### [What to do]
From the entries, copy out every line in which the word "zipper" is found.

============================================================

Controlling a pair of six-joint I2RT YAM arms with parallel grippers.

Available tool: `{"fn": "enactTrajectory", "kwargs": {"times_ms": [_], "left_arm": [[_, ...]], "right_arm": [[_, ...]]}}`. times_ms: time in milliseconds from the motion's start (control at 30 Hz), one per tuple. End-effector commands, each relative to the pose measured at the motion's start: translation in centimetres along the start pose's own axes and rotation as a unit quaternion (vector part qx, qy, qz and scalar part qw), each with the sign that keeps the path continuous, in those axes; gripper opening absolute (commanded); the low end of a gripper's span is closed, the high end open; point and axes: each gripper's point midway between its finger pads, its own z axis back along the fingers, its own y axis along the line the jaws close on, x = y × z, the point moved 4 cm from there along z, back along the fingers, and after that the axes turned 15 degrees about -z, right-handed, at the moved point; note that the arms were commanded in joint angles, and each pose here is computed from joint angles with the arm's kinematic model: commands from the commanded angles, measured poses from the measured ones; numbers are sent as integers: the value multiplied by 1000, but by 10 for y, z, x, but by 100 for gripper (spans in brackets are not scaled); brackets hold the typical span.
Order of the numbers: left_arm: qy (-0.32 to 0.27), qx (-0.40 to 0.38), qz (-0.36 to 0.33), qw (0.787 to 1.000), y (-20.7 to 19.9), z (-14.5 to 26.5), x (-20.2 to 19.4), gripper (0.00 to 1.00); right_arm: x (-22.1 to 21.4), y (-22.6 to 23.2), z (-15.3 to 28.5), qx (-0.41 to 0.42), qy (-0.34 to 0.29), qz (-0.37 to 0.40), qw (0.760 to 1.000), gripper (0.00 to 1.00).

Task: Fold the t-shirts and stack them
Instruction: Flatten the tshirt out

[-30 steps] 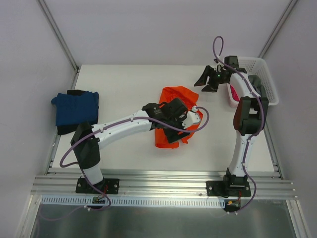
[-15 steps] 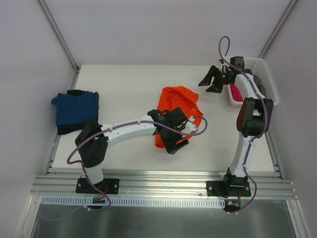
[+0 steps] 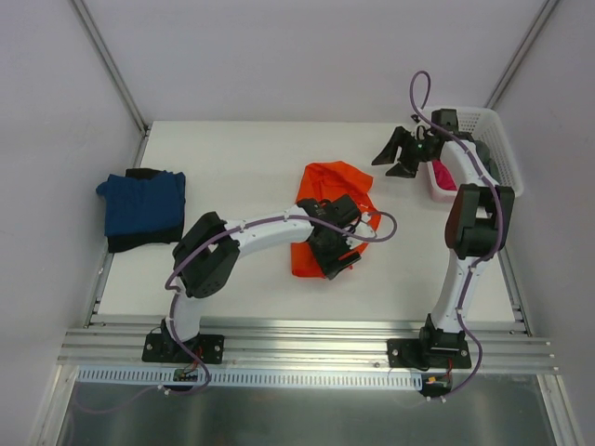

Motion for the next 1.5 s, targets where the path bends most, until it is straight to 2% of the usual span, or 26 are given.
{"fn": "enactTrajectory", "kwargs": {"times_ms": [0,167,367,467,500,633,1000,1100,1167,1333,1467], "left_arm": [[-26,58,-29,998,24,20,21,63],[-39,95,-44,994,36,37,32,64],[-21,89,-18,996,47,23,21,64],[-15,84,-8,996,51,17,16,61],[-15,83,-6,996,51,17,15,56],[-7,74,4,997,46,14,6,49],[0,59,15,998,35,15,-6,49],[0,60,13,998,37,14,-5,47],[2,59,15,998,37,12,-5,35],[-3,60,16,998,38,13,-1,24],[0,70,10,997,40,14,-1,7]], "right_arm": [[-1,26,27,14,-26,37,999,71],[-2,29,26,12,-28,45,999,72],[-2,31,24,10,-28,48,998,72],[-2,26,22,3,-24,44,999,72],[-3,24,20,0,-22,43,999,72],[-4,19,15,-2,-19,40,999,72],[1,24,14,3,-23,47,999,72],[-1,23,14,0,-23,46,999,72],[-2,23,15,0,-23,46,999,72],[-4,23,16,-2,-22,46,999,72],[-4,22,15,-2,-23,46,999,72]]}}
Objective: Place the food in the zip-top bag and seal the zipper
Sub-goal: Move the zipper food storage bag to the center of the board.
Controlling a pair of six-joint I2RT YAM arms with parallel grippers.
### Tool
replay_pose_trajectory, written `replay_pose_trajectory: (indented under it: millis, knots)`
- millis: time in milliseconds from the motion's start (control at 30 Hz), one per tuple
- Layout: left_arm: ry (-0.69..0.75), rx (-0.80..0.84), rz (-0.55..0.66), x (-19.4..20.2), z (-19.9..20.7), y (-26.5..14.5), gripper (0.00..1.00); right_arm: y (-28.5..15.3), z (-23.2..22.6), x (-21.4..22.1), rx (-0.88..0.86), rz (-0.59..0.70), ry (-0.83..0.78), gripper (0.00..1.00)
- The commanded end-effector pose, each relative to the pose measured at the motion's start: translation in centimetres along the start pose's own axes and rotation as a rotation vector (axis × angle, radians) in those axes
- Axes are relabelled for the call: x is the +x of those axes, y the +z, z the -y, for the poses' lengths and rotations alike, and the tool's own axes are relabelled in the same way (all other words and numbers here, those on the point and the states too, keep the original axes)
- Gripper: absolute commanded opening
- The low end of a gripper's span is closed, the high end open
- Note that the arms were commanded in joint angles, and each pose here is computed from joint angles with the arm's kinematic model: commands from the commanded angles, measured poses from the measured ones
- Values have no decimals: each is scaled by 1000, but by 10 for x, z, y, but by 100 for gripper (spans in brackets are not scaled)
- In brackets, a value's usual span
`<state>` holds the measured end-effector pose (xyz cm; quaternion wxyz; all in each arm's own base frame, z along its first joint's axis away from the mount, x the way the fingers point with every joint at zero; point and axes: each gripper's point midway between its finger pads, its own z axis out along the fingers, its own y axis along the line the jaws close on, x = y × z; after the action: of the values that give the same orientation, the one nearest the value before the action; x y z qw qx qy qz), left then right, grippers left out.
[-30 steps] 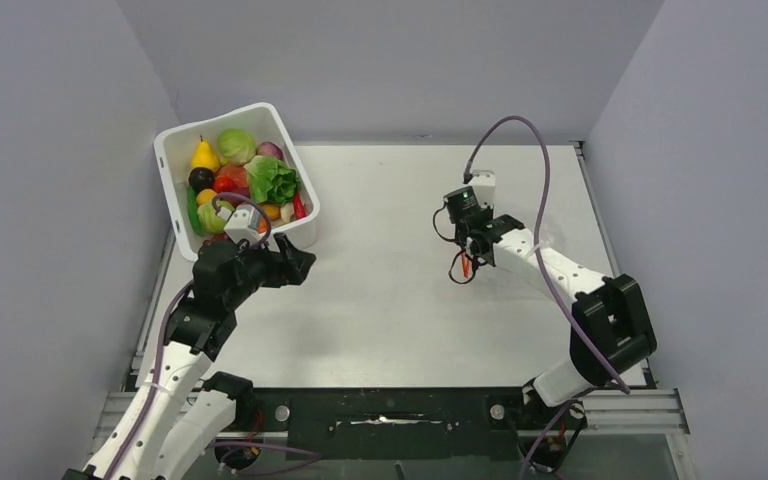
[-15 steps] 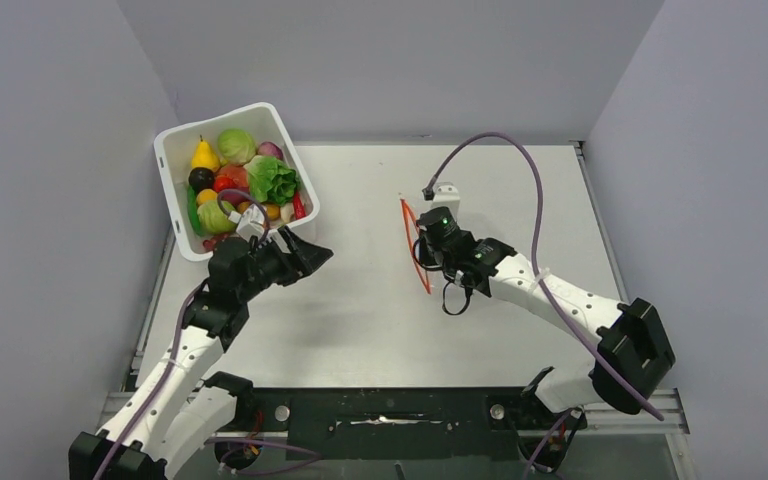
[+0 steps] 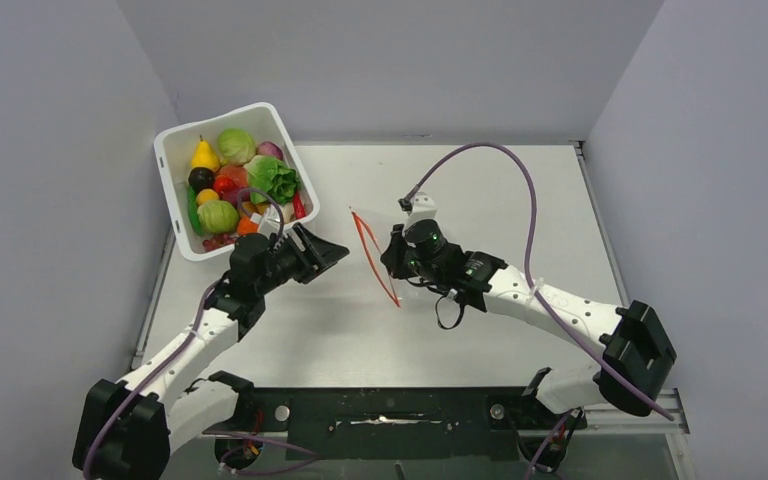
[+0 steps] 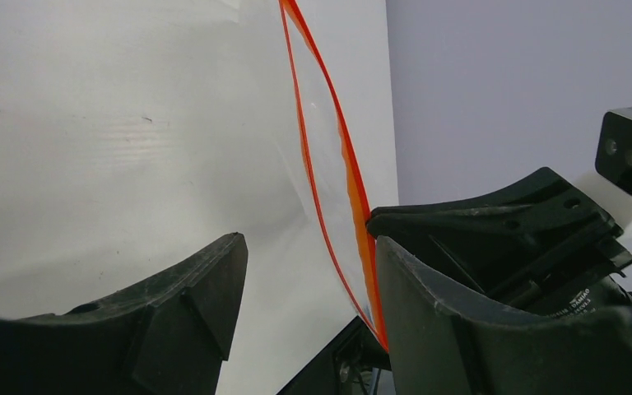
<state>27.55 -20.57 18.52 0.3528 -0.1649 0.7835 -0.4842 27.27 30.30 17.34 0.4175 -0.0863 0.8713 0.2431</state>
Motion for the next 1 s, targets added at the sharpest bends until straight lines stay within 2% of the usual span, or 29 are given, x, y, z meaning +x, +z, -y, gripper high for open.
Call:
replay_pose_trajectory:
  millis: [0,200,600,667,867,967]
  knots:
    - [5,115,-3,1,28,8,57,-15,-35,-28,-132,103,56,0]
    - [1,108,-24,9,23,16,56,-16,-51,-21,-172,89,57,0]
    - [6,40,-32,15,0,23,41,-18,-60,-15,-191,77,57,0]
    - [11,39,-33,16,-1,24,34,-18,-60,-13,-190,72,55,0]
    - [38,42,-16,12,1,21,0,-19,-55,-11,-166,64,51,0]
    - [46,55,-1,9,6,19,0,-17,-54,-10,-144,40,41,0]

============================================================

### [Expected output]
Objective: Place the food in the zip-top bag and seal the zipper
Sub-goal: Move the zipper food storage bag to the center of the board.

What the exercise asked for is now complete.